# recurring algae



## tapscrew (Jul 1, 2006)

Hi, 

I have a 125 liter planted tank, I dose using estimative index but I keep getting a lot of green algae growth. I have overdosed with seachem excel and it gets rid of it no trouble (and the plants grow like crazy when that stuff is in there) but as soon as I stop using it the algae starts growing again. I cant keep using seachem - that stuff is expensive. Can anyone tell me where I'm going wrong?

My water stats are: nitrite 0, ammonia 0, nitrate 5ppm, pH6.4, KH 3, GH1, and i use 60watts of light and a yeast co2 bottle.

Thanks


----------



## hoppycalif (Apr 7, 2005)

One thing you should do is get a drop checker, load it with 4 dKH distilled or deionized water, and use it to determine if you are supplying enough CO2 to the tank. Then, you could set up two DIY CO2 bottles, starting them a week apart and recharging one a week, to keep the CO2 level more constant.
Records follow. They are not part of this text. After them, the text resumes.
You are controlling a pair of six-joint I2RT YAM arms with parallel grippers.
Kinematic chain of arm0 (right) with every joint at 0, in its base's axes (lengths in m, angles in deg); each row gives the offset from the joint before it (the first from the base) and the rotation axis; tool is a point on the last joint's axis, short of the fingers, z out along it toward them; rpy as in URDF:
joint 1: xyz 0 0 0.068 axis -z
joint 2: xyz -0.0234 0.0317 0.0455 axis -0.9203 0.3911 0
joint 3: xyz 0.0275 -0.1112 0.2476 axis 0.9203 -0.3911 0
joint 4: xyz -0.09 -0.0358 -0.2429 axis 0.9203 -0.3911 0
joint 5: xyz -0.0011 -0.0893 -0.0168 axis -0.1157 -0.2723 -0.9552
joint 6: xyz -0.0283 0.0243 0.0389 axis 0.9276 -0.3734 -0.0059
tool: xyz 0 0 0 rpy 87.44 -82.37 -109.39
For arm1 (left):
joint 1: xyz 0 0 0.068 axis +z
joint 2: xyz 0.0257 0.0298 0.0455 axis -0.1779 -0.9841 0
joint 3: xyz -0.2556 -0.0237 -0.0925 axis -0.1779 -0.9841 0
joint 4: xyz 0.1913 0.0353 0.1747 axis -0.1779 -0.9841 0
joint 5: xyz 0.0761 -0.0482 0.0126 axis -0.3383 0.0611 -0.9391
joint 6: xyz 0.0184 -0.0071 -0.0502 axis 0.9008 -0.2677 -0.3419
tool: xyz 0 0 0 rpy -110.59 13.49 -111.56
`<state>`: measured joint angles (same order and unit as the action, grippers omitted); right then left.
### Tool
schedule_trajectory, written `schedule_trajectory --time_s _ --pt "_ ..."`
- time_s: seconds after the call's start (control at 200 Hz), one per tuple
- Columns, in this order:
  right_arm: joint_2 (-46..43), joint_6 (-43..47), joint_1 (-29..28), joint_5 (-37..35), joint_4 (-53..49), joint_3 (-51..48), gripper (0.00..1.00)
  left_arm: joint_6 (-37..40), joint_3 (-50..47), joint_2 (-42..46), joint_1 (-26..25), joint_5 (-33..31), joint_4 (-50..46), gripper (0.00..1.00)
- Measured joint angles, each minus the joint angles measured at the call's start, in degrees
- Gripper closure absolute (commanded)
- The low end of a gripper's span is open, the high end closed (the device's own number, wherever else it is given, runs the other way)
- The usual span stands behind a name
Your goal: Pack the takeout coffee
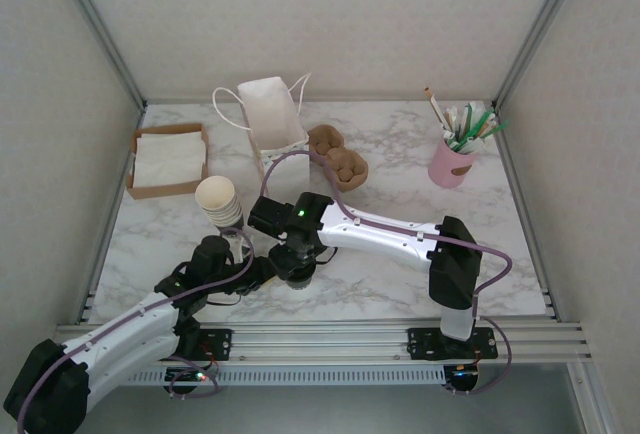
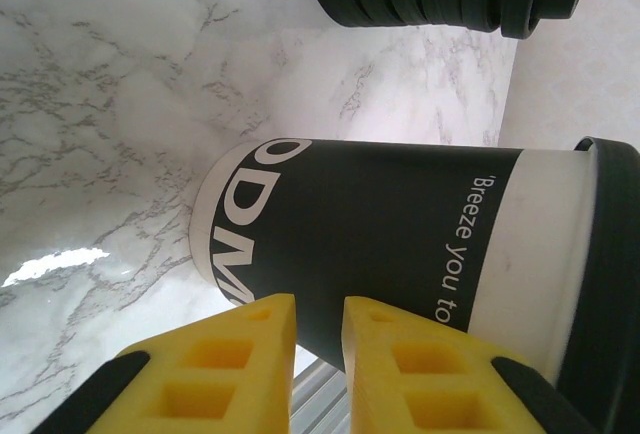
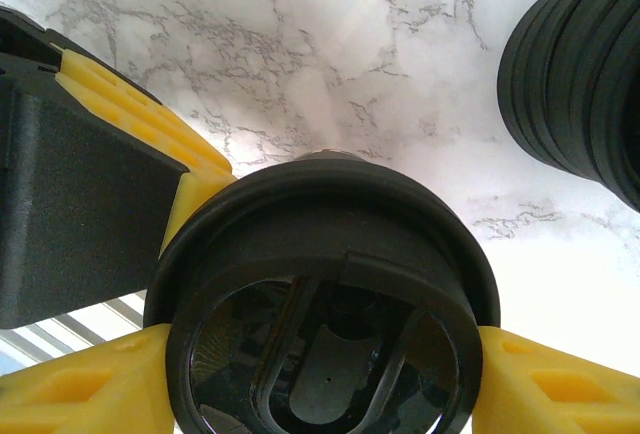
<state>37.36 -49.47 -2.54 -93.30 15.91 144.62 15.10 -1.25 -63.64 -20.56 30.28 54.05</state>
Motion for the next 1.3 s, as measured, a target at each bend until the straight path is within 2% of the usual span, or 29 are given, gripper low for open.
schedule_trajectory --time_s 1.302 --pt "3.45 -0.68 -0.13 -0.66 -3.67 3.74 0.33 1.55 0.22 2.97 0.76 -2.56 -3.23 0.77"
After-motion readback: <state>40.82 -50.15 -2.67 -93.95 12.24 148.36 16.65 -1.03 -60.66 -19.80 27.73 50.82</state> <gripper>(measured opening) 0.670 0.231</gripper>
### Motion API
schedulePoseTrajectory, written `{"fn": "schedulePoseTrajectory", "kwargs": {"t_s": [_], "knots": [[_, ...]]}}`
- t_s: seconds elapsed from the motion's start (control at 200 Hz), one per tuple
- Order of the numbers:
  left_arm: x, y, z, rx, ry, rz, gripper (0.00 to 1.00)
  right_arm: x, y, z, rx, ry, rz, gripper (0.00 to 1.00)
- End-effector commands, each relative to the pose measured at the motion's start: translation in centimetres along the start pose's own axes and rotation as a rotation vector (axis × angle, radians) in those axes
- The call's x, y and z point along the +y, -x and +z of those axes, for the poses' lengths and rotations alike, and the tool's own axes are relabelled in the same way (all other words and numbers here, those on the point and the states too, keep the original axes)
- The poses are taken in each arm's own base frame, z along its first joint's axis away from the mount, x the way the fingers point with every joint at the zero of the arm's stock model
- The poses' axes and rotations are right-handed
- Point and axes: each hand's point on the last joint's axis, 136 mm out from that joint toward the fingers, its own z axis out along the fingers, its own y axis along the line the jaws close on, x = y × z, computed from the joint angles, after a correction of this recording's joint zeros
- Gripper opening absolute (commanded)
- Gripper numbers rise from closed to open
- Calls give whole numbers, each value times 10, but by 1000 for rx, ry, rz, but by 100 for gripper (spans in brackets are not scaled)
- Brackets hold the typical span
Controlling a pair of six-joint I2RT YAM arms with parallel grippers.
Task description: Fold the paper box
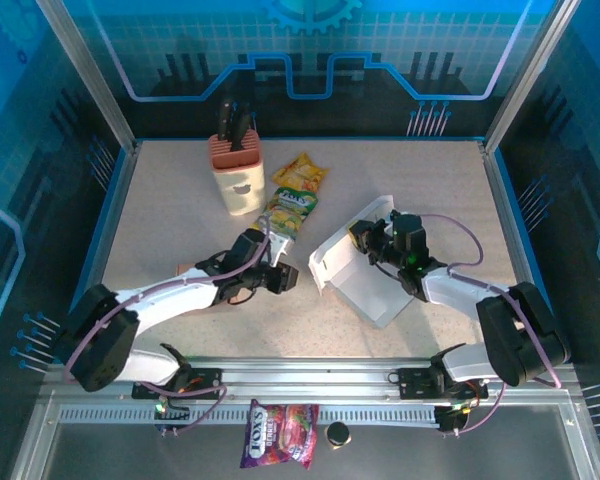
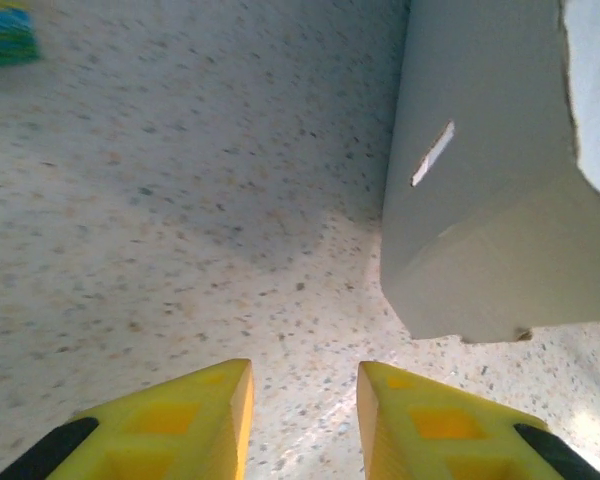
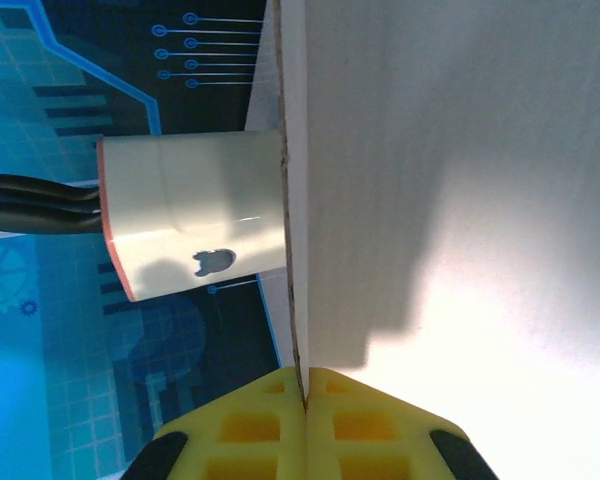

Once you get a real bad case of algae going in the tank you just about have to prune away all of the most infested leaves, clean all of the algae off the glass, and do a big water change. Then repeat that every few days until you no longer have algae. That is the brute force method for getting rid of most algae.


----------



## Laith (Sep 4, 2004)

I agree with Hoppy. Check your CO2 levels.

The fact that adding excel visibly improves growth could indicate that the plants weren't getting enough carbon: CO2 levels too low.


----------